We popped up above freezing for a short time - and some of the worst of it melted off the driveways.

I think you will be running at the gym this winter. Is there an indoor track or just treadmills?

it is supposed to be like this for the next several months. We have a lot of trees and bushes bent nearly to the ground.

Don't be oprah and wait for your big show in January. the next minute is your new start. what ever your situation is now - one more week of non-normal can pile on quite a bit.

If you have to face plant in a plate of something - make it a healthy plate of something.

your note about Sophie made me remember that I have been in to doctor's office with general dizziness a LOT in my life. I think that I always associated it with migraines or TTOM. but didn't perceive it as a condition in itself until dizzies hit and wouldn't go away (bad dizzies that lasted for days and sent me to ENT - it started in yoga and I literally couldn't get off the floor).

The pill that I am on (very low dose but 3 per day) is used for anti seisure normally, but it was prescribed for me to help with anxiety (only) so that I could function and sleep. He didn't write it for the dizzies - and I have not thought of it as helping with the dizzies. But now I wonder.

I also now wonder if what I SEE as dizzy actually IS seizures??? Because I had many times where I felt I was on the edge of something bigger that went away with the meds too. I have to take mine very regularly - they really told you that you could take as needed? does it say that on the bottle? interesting.

Vickie said...

merry christmas!!!

Anonymous said...

Merry merry Christmas, Laura!

Don't worry, we all know how good the new normal feels to go back to the old normal. As Jill said, we have 3.5 days (or whatever it is for you) to get through and then we can all work together on our new normal in the New year!

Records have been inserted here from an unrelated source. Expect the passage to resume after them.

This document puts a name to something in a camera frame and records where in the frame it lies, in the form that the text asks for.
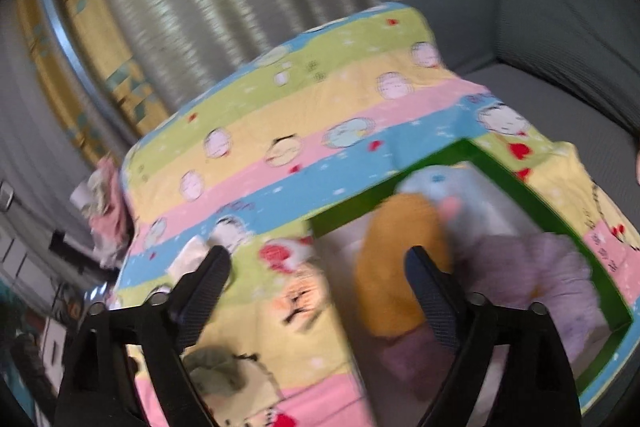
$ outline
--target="green box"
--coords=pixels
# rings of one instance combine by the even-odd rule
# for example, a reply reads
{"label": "green box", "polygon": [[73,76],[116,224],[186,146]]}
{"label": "green box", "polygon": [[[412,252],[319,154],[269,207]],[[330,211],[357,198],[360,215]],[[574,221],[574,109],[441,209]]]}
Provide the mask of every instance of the green box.
{"label": "green box", "polygon": [[599,374],[617,350],[632,322],[631,313],[604,266],[596,259],[593,252],[587,248],[574,230],[527,185],[519,181],[494,158],[469,140],[463,139],[454,142],[447,148],[427,156],[427,158],[416,162],[404,171],[398,172],[398,174],[386,179],[381,184],[374,185],[353,198],[342,201],[315,215],[309,219],[313,234],[315,237],[322,237],[371,212],[378,204],[391,196],[396,186],[414,171],[429,165],[454,165],[463,161],[473,163],[476,168],[510,196],[540,229],[545,232],[554,232],[570,237],[577,250],[590,264],[591,281],[600,296],[600,308],[607,320],[611,334],[593,362],[577,378],[576,386],[578,392],[581,393]]}

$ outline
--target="orange plush toy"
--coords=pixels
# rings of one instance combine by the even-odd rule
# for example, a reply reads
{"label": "orange plush toy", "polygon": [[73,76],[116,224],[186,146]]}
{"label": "orange plush toy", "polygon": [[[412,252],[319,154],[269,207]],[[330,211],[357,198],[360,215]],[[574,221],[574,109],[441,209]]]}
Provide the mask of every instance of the orange plush toy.
{"label": "orange plush toy", "polygon": [[411,247],[424,247],[440,270],[451,272],[441,214],[422,195],[405,193],[375,210],[357,259],[355,287],[360,316],[376,337],[398,337],[425,321],[404,276],[404,256]]}

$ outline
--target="cartoon print blanket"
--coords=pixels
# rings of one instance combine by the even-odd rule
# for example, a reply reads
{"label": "cartoon print blanket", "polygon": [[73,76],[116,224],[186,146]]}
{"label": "cartoon print blanket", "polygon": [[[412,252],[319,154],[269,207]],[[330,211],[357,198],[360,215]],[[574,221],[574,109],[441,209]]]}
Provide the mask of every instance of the cartoon print blanket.
{"label": "cartoon print blanket", "polygon": [[[171,288],[181,251],[222,244],[232,253],[232,280],[198,345],[229,347],[253,377],[249,394],[212,407],[216,420],[372,425],[324,278],[310,260],[306,219],[463,137],[542,195],[635,306],[640,237],[573,147],[549,142],[485,87],[446,70],[421,15],[398,3],[275,48],[130,151],[122,173],[136,237],[118,299],[137,305]],[[634,327],[621,360],[580,397],[584,407],[634,347]]]}

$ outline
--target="metal bolt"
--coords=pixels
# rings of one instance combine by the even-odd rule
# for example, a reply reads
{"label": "metal bolt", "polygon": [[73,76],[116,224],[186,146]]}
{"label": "metal bolt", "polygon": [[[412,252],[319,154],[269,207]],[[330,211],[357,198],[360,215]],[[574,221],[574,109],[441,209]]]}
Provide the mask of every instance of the metal bolt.
{"label": "metal bolt", "polygon": [[107,306],[104,305],[104,302],[94,302],[89,307],[89,315],[99,315],[106,309],[107,309]]}
{"label": "metal bolt", "polygon": [[165,292],[156,292],[149,297],[149,304],[159,306],[169,300],[169,295]]}
{"label": "metal bolt", "polygon": [[529,306],[529,309],[536,315],[546,315],[548,313],[546,306],[540,302],[534,302],[531,306]]}
{"label": "metal bolt", "polygon": [[468,301],[476,306],[484,306],[486,303],[486,297],[481,293],[472,293],[468,296]]}

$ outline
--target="yellow curtain panel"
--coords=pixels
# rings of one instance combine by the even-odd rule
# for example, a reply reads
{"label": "yellow curtain panel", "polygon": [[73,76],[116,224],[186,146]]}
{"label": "yellow curtain panel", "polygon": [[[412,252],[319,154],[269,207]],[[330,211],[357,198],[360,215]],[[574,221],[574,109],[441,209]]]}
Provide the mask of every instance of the yellow curtain panel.
{"label": "yellow curtain panel", "polygon": [[169,115],[132,56],[106,0],[64,0],[68,20],[97,80],[140,136]]}
{"label": "yellow curtain panel", "polygon": [[38,81],[50,107],[74,146],[89,163],[95,165],[108,151],[68,85],[42,24],[43,15],[38,1],[17,0],[17,12]]}

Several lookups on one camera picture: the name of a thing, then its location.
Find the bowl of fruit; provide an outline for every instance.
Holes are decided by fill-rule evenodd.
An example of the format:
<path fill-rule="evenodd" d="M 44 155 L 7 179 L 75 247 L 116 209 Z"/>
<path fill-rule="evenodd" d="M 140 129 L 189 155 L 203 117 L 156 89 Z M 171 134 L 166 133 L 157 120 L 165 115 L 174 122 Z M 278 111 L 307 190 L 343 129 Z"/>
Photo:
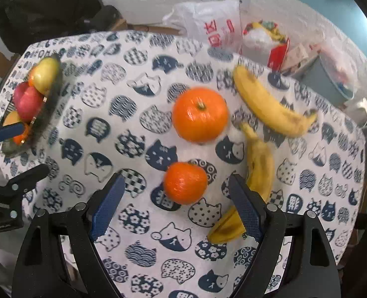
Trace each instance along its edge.
<path fill-rule="evenodd" d="M 57 55 L 43 58 L 28 75 L 28 80 L 16 86 L 2 125 L 23 122 L 21 135 L 3 141 L 1 150 L 15 156 L 29 149 L 49 124 L 62 88 L 61 62 Z"/>

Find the cat print tablecloth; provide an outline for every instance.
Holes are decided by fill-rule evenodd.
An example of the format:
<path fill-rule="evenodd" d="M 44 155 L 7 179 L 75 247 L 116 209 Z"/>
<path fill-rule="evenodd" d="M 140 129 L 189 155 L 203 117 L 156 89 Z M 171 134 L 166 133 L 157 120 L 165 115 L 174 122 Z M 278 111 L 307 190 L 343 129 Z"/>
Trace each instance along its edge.
<path fill-rule="evenodd" d="M 25 214 L 39 208 L 60 212 L 87 201 L 113 172 L 126 192 L 96 248 L 125 297 L 226 298 L 251 264 L 257 243 L 249 236 L 220 245 L 207 241 L 210 228 L 232 205 L 227 180 L 245 177 L 242 120 L 267 142 L 276 178 L 270 202 L 282 210 L 320 218 L 338 262 L 356 219 L 364 178 L 364 136 L 355 123 L 323 97 L 237 54 L 191 39 L 136 31 L 94 33 L 29 46 L 0 94 L 0 120 L 13 89 L 42 57 L 59 54 L 64 85 L 49 127 L 28 152 L 0 152 L 6 178 L 45 162 L 48 178 L 23 200 Z M 307 134 L 290 139 L 264 125 L 238 95 L 232 70 L 243 64 L 282 104 L 301 114 L 318 111 Z M 171 122 L 176 98 L 189 88 L 218 91 L 231 114 L 212 143 L 178 137 Z M 192 162 L 208 176 L 204 197 L 193 205 L 169 200 L 163 176 L 176 161 Z M 65 257 L 73 265 L 69 239 Z M 279 286 L 290 239 L 270 280 Z"/>

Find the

Relax and enjoy this time with your family and your beautiful kids.

Vickie said...

Merry Christmas again - because now it actually is Christmas morning!!! (I am up before all the kids - they all went to bed after I did - so it might be a while. You are probably already up with your little ones).

I am so glad that we 'met' - I love having you in my life! I wish you the very best this holiday season and for 2009!!!